Friday, April 1, 2011

Understanding the Westminster Confession of Faith, Section 19.4, on the Judicial Law and General Equity: Part 4



"That part of the judicial law which
was typical of Christ's government
has ceased, but that part which is of
common and general equity remains
still in force. It is a common maxim:
those judgments which are common
and natural are moral and perpetual."
Samuel Bolton, The True Bounds of
Christian Freedom
(Edinburgh: The
Banner of Truth Trust, 2001), 56.
By Vindiciae Legis

[Editor’s note: this series is highly recommended. It rigorously addresses the historical context of WCF 19.4, clearing up the confusion that has for so long plagued many in understanding its theonomic implications. In addition, the quotes from the Westminster divines about law categories are very instructive.]  

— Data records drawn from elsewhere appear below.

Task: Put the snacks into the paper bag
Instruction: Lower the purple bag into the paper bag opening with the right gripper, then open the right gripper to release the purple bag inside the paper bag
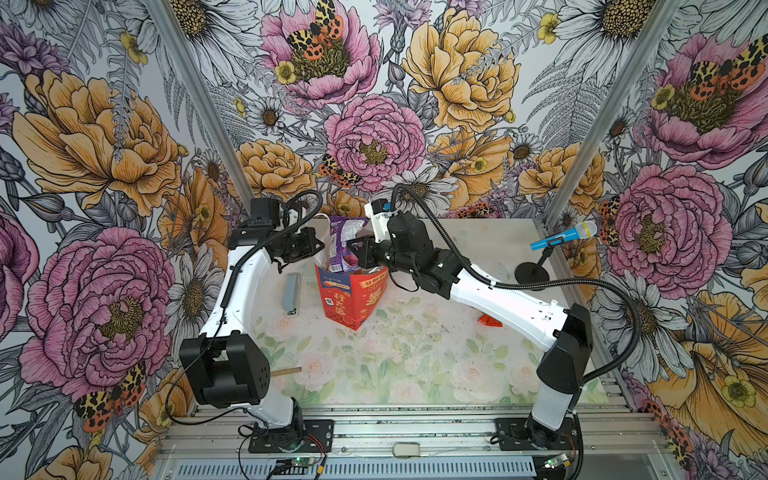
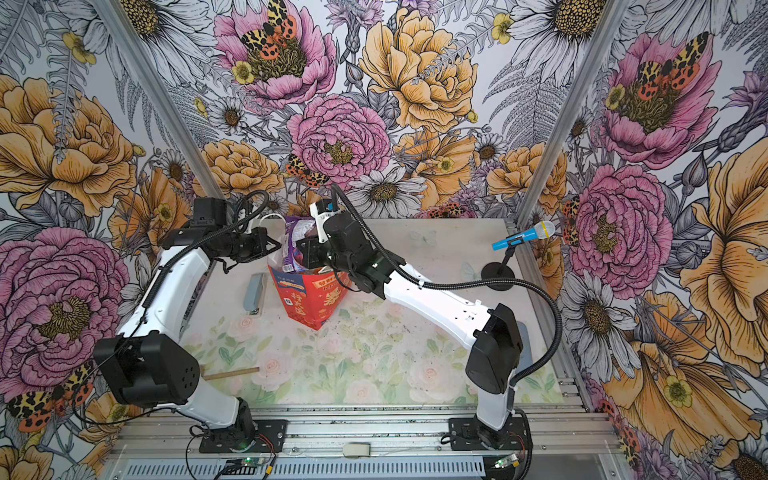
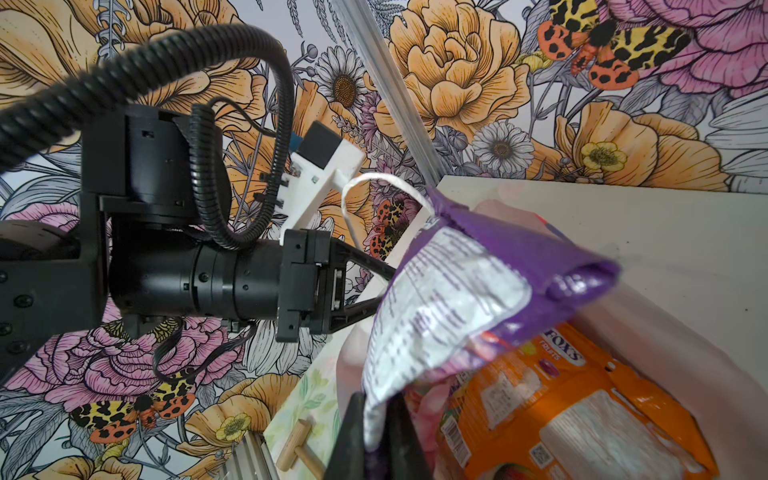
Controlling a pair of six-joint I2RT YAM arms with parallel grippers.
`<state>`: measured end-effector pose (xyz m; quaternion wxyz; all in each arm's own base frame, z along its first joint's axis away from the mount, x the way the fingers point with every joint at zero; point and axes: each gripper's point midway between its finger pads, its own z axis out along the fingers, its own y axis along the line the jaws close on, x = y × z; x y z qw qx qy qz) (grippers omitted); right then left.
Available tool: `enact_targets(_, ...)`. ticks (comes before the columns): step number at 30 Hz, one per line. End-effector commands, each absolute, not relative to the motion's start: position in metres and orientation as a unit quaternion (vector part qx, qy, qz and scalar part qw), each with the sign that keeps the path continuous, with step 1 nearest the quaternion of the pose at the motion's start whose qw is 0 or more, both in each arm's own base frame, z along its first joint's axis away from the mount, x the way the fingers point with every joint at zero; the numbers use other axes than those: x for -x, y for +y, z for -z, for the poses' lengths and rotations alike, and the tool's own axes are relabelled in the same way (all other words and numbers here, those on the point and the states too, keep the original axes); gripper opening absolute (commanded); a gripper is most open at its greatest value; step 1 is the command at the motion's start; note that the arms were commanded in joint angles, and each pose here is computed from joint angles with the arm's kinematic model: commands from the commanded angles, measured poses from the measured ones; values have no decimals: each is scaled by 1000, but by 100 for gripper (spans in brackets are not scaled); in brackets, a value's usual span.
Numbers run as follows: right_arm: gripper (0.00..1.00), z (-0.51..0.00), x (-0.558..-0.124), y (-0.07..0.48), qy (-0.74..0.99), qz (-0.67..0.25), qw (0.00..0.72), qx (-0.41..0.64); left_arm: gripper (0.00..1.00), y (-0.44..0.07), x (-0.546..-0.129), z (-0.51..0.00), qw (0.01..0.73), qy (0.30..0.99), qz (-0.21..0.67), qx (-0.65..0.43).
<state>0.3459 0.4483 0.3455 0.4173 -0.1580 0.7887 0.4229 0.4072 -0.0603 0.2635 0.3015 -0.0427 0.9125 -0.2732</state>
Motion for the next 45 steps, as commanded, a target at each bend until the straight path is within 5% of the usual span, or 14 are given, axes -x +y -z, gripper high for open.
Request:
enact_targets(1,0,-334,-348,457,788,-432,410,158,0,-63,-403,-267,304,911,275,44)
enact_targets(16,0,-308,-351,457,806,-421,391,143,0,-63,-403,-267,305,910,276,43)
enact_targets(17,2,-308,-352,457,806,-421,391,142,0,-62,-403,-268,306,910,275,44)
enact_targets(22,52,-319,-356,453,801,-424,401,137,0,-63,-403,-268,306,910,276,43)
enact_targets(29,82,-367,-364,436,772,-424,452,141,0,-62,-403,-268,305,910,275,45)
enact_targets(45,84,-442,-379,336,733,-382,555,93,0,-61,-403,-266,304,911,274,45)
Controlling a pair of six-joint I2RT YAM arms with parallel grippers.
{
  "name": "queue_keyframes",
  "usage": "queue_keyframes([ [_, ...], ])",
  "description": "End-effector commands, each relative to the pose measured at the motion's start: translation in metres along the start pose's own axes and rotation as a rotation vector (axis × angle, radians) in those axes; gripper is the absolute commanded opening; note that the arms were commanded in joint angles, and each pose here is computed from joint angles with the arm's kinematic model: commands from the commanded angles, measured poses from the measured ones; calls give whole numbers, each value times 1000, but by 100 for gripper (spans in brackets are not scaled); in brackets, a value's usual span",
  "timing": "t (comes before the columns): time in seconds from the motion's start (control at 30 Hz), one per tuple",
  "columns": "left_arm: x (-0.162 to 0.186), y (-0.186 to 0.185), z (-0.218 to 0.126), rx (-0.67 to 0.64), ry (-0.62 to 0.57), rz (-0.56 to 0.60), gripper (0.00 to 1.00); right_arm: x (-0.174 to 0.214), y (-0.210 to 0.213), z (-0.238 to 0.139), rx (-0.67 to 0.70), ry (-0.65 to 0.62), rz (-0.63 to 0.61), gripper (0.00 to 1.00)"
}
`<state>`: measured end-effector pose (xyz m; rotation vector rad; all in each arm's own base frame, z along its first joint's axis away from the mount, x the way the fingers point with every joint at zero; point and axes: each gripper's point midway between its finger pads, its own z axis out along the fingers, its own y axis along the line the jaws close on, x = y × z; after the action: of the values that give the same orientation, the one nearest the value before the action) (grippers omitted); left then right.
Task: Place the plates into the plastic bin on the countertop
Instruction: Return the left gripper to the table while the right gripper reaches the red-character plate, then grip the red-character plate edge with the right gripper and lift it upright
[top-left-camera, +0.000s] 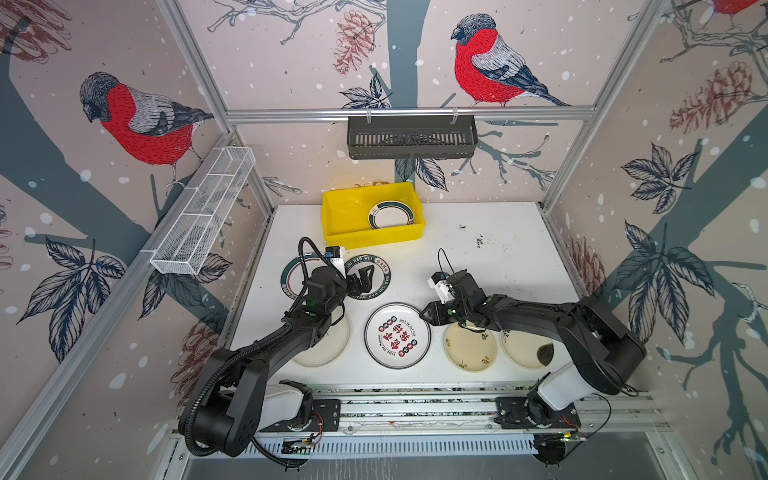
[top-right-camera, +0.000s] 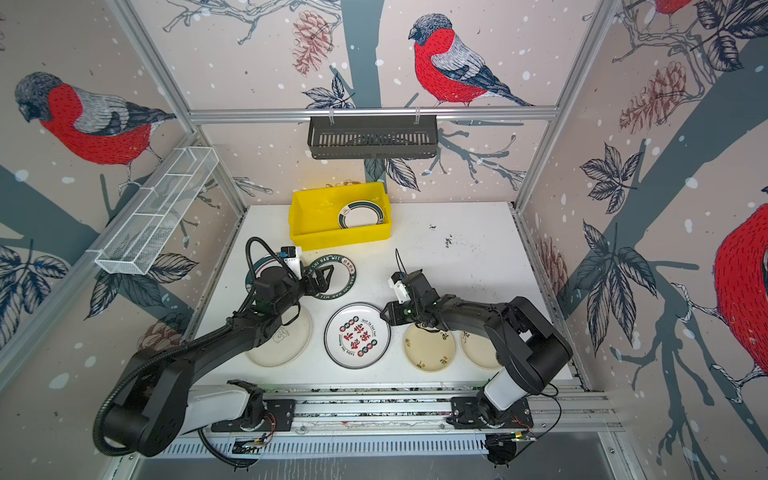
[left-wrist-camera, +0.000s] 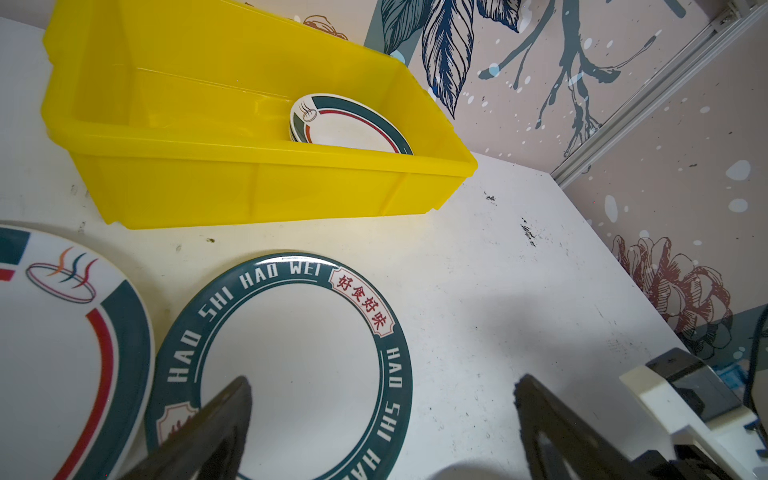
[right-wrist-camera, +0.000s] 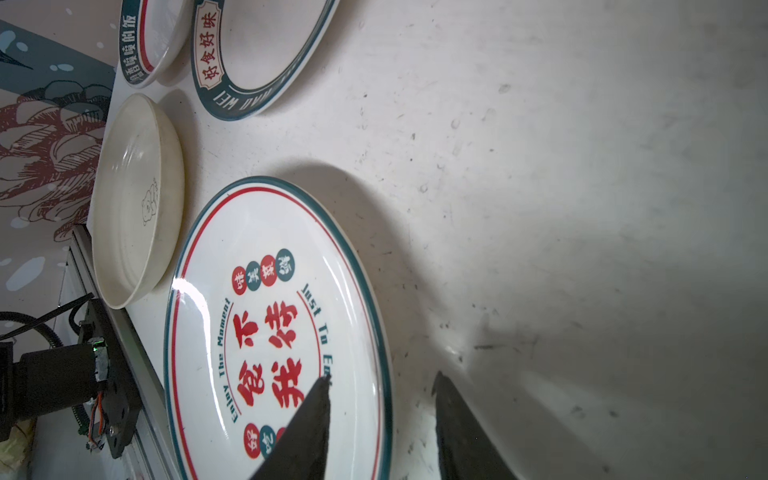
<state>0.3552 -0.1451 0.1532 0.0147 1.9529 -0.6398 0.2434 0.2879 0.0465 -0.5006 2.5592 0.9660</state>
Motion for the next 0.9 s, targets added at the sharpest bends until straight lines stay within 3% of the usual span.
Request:
queue_keyframes([
  [0.0, -12, -9, 0, 40, -45, 1, 98, 1, 5, 4, -6, 20, -10, 39],
  [0.87, -6, -2, 8, 5, -7, 5, 98, 3, -3, 12, 56, 51, -19, 12],
])
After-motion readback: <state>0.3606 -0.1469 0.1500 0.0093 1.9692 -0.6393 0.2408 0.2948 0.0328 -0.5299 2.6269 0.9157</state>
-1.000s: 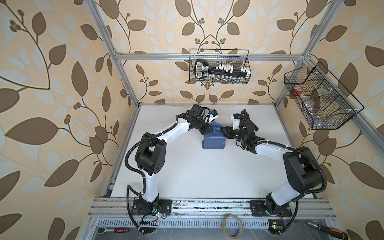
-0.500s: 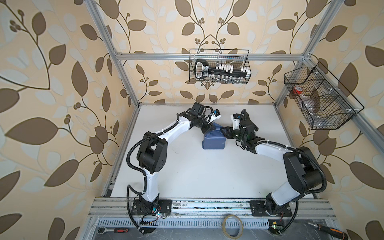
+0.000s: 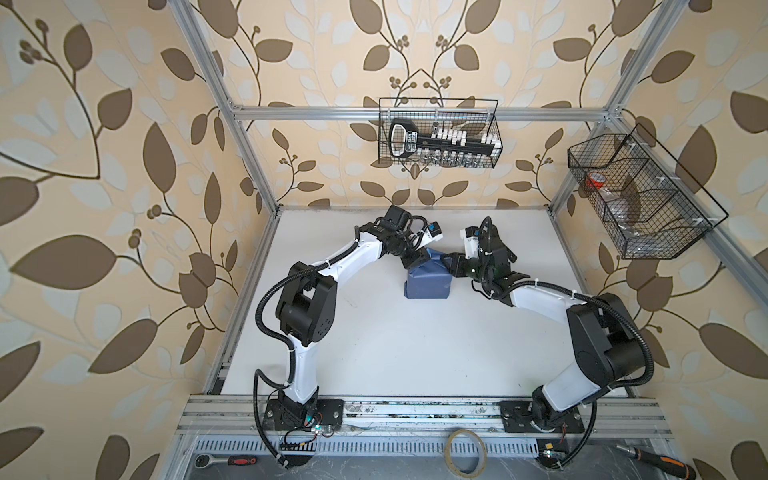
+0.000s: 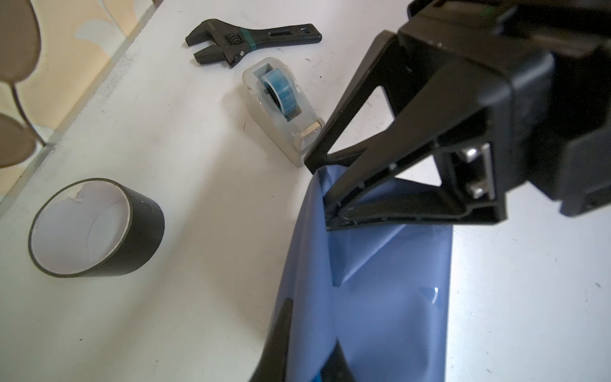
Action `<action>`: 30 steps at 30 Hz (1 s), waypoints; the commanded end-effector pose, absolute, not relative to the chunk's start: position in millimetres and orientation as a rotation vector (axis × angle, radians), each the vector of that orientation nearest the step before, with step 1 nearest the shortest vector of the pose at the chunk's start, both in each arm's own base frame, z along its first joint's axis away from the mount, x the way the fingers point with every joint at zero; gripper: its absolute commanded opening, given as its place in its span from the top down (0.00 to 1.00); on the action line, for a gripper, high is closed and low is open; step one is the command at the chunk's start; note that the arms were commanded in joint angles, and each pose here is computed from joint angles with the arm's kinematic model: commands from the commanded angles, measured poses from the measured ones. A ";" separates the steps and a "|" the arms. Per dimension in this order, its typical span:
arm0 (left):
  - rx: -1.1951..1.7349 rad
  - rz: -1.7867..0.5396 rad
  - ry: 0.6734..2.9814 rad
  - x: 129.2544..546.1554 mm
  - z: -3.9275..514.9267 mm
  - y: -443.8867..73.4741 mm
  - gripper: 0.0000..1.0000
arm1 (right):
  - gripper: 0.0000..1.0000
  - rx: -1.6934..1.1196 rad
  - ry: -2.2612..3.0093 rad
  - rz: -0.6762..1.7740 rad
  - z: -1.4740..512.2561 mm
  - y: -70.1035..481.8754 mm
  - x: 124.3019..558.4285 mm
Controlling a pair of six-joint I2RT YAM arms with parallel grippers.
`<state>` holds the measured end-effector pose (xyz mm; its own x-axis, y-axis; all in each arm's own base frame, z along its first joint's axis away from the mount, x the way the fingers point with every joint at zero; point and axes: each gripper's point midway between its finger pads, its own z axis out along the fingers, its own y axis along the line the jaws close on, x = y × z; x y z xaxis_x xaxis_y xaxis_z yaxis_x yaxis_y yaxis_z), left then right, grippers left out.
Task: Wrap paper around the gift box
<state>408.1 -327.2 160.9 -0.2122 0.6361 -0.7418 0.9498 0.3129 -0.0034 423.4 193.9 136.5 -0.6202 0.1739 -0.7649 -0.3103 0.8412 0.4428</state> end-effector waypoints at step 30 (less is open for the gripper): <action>1.425 -0.654 1.770 372.4 207.9 -337.6 0.67 | 0.51 -0.154 2.252 0.692 118.0 197.4 386.8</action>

Second Category Laws are Covered by WCF 19.5

The question then arises: are the second category laws dealt with in the WCF, and, if so, where, and how? Before answering this we remind ourselves that these laws were seen as part of the moral law, or appendices to the moral law. Thomas Edwards, for example, cites Matt. 5:17 as tying the judicial law to the moral: 
“he came not to destroy the Law but to fulfill it; which words are comprehensive of the Judiciall Law… (the Judicial being indeed an Appendix and a more particular explication of that part of the Morall Law concerning matters of Justice and judgement)…”[1] 
Assembly member Samuel Bolton tells us that the laws of common equity are moral and perpetual: 
“That part of the judicial law which was typical of Christ’s government has ceased, but that part which is of common and general equity remains still in force. It is a common maxim: those judgments which are common and natural are moral and perpetual.”[2] 
Once we understand how tightly the divines connected the second category laws to the moral law the answer to the above question becomes obvious: second category laws are quite naturally and automatically covered by WCF 19.5: 
“The moral law doth for ever bind all, as well justified persons as others, to the obedience thereof;[3] and that, not only in regard of the matter contained in it, but also in respect of the authority of God, the Creator, who gave it.[4] Neither doth Christ, in the Gospel, any way dissolve, but much strengthen this obligation.”[5] 
The reader will notice that there is absolutely no indication that the requirements of the moral law are in any way relaxed, either temporally or eternally. There is no suggestion of abrogation, as in the case of ceremonial laws, or expiry, as in the case of “sundry judicial laws” particular to Israel. The moral law still binds all as it always did and “Christ in the Gospel” strengthens its binding obligation, rather than dissolves it.[6]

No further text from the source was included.